Posts Tagged ‘postal service’

Australians Could All Get Free Lifetime Federally Hosted Inboxes, If Government Quits Snail Mail

In the future, all your government mail — jury duty slips, election notices, those Social Security earnings statements — may not come in the mail at all. In Australia, federal politicians are debating ditching snail mail entirely, giving all citizens a state-sponsored inbox where they would receive all government communications.

A spokesman for the federal Opposition (the minority coalition under Australia’s parliamentary system) said the “electronic pigeon hole” would serve as a lifelong mailbox and storage service for communications between each citizen and the government.

Australians would likely get an account name using their names and dates of birth, hosted on the government’s Australia.gov.au domain, according to ComputerWorld Australia. Much like online bank statement setups in the U.S., the account would be free to anyone who wanted it, as long as the user agreed to stop receiving paper mail.

The government could save plenty of money by reducing paper, according to Malcolm Turnbull, a spokesman for the federal Opposition coalition. He made the comments as part of a larger discussion about Internet connectivity in the country.

Australia is one of a handful of nations debating major mail changes. In Sweden and Denmark, postage stamps are being replaced by text-message codes, and in Finland, officials are taking the dramatic step of opening and digitizing all paper mail (for people who opt-in). But these programs don’t address how the bureaucracy would continue to connect with the citizenry in the absence of mail carriers. Australia aims to keep those connections, and eliminate worries about fickle email users who change their addresses, by establishing a national system.

A federally hosted inbox would be problematic for poor populations or people living in rural areas without good broadband access, as ComputerWorld points out. But the government could conceivably address that by subsidizing broadband build-out and ensuring physical delivery remains an option for those people.

There are plenty of questions to be answered here, not the least of which is how to maintain privacy when all you'd need is someone's name and date of birth to access his or her mail. It's also based on the assumption that people would actively check their federal inboxes — yet another password to remember — when receiving physical mail is a much more passive activity. But it's an interesting idea, and one potentially worth considering as our own postal service struggles under a massive shortfall — the USPS stands to lose $7 billion this year. A few servers and some firewalls would conceivably be a lot less expensive.

[ComputerWorld]

Tech Evangelists To Meet in DC to Figure Out the Future of the Postal Service

And debate whether it even has a future at all

By the year 2020, when we’re all using ubiquitous organic touchscreens, augmented reality social networks, and ultra-powerful computers to communicate, will we still be using the mail?

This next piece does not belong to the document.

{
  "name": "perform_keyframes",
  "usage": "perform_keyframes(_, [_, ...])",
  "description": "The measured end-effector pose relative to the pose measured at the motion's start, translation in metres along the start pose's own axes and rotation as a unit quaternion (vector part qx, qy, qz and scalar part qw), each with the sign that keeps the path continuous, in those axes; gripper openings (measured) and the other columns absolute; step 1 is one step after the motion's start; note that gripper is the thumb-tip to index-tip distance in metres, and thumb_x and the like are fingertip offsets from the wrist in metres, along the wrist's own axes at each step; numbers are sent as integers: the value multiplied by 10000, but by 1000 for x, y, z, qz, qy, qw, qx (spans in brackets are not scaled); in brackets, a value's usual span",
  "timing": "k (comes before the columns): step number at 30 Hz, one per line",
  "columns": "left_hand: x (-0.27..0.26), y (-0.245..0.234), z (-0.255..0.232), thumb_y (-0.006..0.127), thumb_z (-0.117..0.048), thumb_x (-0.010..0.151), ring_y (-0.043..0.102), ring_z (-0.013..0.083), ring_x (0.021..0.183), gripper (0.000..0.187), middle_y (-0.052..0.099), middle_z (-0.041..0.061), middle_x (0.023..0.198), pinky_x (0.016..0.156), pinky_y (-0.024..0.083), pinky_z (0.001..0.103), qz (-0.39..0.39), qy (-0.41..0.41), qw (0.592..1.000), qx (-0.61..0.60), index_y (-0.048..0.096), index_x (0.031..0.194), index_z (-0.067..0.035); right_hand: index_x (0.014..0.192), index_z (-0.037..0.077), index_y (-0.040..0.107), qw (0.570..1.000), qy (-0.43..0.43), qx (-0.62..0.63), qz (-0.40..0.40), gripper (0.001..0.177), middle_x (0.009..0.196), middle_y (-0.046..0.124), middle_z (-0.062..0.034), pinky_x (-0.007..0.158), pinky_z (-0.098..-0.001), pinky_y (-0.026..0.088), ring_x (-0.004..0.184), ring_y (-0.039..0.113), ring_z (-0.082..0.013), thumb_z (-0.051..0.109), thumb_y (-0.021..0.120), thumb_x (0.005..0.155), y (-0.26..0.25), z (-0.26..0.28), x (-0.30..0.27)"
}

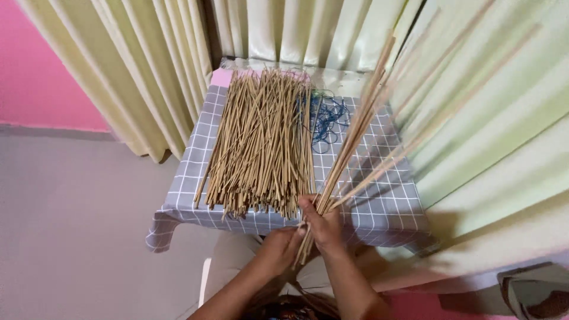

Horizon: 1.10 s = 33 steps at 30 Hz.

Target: Assembling a broom by gathering sticks and tying them together with string

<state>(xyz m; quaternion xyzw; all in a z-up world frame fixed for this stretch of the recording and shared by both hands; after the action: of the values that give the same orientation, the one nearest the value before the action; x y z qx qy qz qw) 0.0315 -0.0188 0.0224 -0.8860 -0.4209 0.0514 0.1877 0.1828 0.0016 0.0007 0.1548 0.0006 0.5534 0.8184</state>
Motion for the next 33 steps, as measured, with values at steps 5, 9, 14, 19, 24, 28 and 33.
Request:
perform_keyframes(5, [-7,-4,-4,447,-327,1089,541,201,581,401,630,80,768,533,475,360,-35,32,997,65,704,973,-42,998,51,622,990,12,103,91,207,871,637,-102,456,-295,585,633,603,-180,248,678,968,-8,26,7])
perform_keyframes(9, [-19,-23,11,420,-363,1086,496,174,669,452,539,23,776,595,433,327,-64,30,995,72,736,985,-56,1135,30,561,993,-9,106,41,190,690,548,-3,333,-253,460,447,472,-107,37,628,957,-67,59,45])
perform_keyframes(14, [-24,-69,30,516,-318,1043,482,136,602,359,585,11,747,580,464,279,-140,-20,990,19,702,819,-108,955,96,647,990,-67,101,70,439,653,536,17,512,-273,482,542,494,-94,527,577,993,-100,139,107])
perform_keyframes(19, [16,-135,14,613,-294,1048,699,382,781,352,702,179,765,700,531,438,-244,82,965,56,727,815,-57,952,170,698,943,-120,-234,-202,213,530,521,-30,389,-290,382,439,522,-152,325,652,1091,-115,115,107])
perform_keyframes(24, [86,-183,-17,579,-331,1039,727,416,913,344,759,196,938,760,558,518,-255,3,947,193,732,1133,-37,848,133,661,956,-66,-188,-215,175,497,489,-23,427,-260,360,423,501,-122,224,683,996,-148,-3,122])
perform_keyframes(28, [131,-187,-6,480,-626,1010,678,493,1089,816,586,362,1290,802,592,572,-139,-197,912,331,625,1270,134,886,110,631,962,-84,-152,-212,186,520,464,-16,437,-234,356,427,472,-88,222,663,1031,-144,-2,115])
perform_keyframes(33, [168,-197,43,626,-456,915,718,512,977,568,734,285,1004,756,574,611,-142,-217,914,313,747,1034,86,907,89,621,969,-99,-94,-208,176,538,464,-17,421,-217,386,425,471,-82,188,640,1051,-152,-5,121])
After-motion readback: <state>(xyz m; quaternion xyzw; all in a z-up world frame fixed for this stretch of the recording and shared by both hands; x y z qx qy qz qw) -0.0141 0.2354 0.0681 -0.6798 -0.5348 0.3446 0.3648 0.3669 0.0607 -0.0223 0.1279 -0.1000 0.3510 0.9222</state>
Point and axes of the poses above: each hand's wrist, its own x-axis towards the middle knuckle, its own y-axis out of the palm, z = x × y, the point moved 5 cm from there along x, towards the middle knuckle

A group of technology evangelists and postal advocates will gather this summer to talk about that, and what the U.S. Postal Service can do to make sure the answer is yes.

The PostalVision 2020 conference will highlight how social networks and electronic communications continue to reshape the role of mail. Participants include Vint Cerf, Google’s “chief Internet evangelist,” and Jeff Jarvis, a blogger and journalism educator who has asked whether the Postal Service is even necessary anymore. Plenty of postal advocates will also be on hand, including members of a panel who have suggested post offices start selling gift cards and other retail items.

The goal is to discuss how snail mail might be saved, through dramatic structural changes or methods like privatization.

The USPS is on track to lose about $7 billion during the current fiscal year, the Washington Post reports. With that hemorrhaging unlikely to stop anytime soon, it’s unlikely any investors would want to buy it.

John Callan, a mailing industry consultant who is organizing the meeting, told the Washington Post that the USPS is already working to address its current problems, but outsiders might have some useful ideas for its long-term future.

The meeting will also review what foreign postal services are doing — like forgoing stamps for digital codes sent via text, and scanning all mail into PDFs for digital delivery.

Eventually, postal services may be more useful for a much broader purpose than delivering coupons and J. Crew catalogs. The mail’s unparalleled ability to reach everyone, everywhere could be useful for a host of services — delivering drugs in case of a disease outbreak or bioterrorism, for instance. Or monitoring air quality and traffic in neighborhoods. Or playing a role in the delivery and maintenance of nationwide broadband services ... the list goes on. For those reasons, at least, it could be well worth saving.

[Washington Post]

The Postal Network: USPS Trucks Could Monitor Air Quality, Road Conditions and Traffic Nationwide

Telematics, a mash-up of telecommunications and informatics, is the science of scanning the world with wireless devices to extract data, sending this data to a computer network, and using the information to do anything from tracking packages to monitoring the highway speed of grocery trucks. UPS relies heavily on telematics, as does GM with its OnStar navigation system. The federal government could do a better job of capitalizing on the science, according to Michael J. Ravnitzky. So he started thinking about one of the largest mobile networks on Earth: the post office.

Ravnitzky is a chief counsel at the Postal Regulatory Commission, the government agency that oversees the U.S. Postal Service. The post office is in bad shape. From 2006 to 2009, mail volume dropped by 17 percent; the USPS lost $8.5 billion dollars last year, and officials have threatened to cut Saturday service. But where others see an inefficient and increasingly outdated system, Ravnitzky sees opportunity.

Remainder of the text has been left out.